赵艳艳去找宋小茜,急着把借来的钱还上。坐在院里织布的老三媳妇看见大嫂来还钱,自然喜庆,张罗着大嫂坐下,瞥见大嫂的耳垂不见了耳环,顺口问了一句。

“我洗头怕麻烦,收拾了,你耳环还戴着吗?

“戴着,有时会掉的,幸好上面有字,就是被人捡了去,也能知道是自家的东西。

“有字吗,啥字?

“我也是才知道,是赵礼从婆婆哪里听说的,就是几个儿媳妇的名字,你的耳环自然有个‘艳’字,我的是个‘茜’字,姐妹早早都把耳环戴着了,都不晓得上面还有字。

“是吧,我也是刚刚听你说的。

“嫂子你紧张啥,几个姐妹都有字,乱不了的。你还不知道,我听彩云说,婆婆也到她家借了一双鞋,婆婆这是干啥?

“我不知道,兴许是做鞋吧。

“半截庄的马大嘴这回吃了大亏了。

“啥大亏,我没听说。

“那是你没赶上,那阵势就像打架的两只公鸡,划拉着手势,丰富的表情,又骂又跳的,好像是为了一块大花布,又像是指桑骂槐,说儿媳妇不检点,丢了老张家的脸面,这样的热闹,婆婆是不稀罕咱们姐妹围观的,你也是知道的,我也是给你唠叨几句,就当乐子,不要出了门就打听。

“嗯,知道了,我走了。

回到家的张艳艳招呼儿子进屋,悄声询问九老太是不是拿了她的一双鞋,儿子点点头。
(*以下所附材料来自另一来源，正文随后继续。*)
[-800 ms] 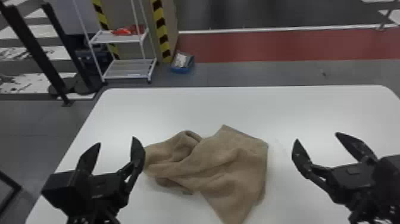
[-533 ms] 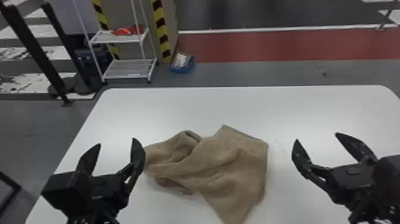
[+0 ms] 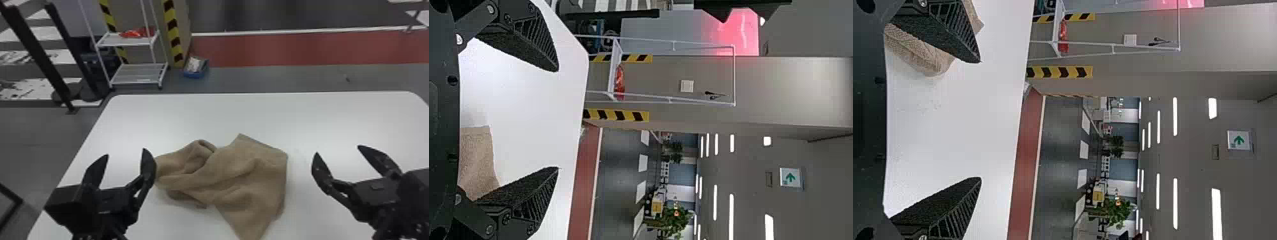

她又问儿子“你知道奶奶要鞋干啥。,儿子说“奶奶拿了好些鞋,背着到麦地里去了,我看见她拿着鞋和地上的脚印比大小呢……

午后起风了,暖暖的西南风赶来了一大片云彩。墙角新筑的家燕正站在巢穴边上,梳理着羽毛,回到庄里的放牛娃,牵着喂饱的黄牛,唱着童谣,这一切在张艳艳看来,美好来得太迟了。平平淡淡的生活很多人觉得枯燥乏味,那是因为吃得太饱,没有饥饿的人,有很多欲望,为了满足欲望你需要拼搏,需要改变自己,有时还得低下头颅。只有饥饿的人是可怜的,她只求吃饱,穿暖,仅仅为了一口饱饭,这种最为纯粹的理由,家庭给了她什么,是温暖还是关怀?是无休止的排挤和挑剔!

老赵头和赵礼从田里薅了满满一筐青草,她上前帮忙被公公拨拉走了,最后还被丈夫狠狠地抽了一记耳光,留下一句“你可知道家里的麦田被人压到了?的话。

晚上掌灯的时候,九老太端着一碗面条,还有香喷喷的肉臊子,她思绪万千,百感交集,竟然不知道面条怎么吃。

“刚煮的面条,我亲自做的手擀面,我也只给你和老头子擀过。娘还是那句话,咱们女人呀,就像是一株仙草,蕴含着天地灵气,可得救的总是别人,娘希望你给咱看好这个家,守好门户,不让外人看了笑话。娘已经老了,以后这个家还指望着你呢。你慢慢吃吧,这是我给你要的鞋样,给你做个一双新鞋。,九老太拿出一双新鞋,放在了案头,转身出去了。

张艳艳用筷子扒拉着面条,突然她发现,面条里竟然有一对耳环,擦拭干净后,耳环上清晰地印着一个“艳字,她的心里原来有一堵墙,不愿意让别人闯进来,可是今夜这堵墙轰然倒塌了。飘荡在外的风筝,终于知道了回家的路,她对着镜子,把这一对耳环端庄地戴了上去。

桌子上有一碗香喷喷的面条,还有一双崭新的布鞋。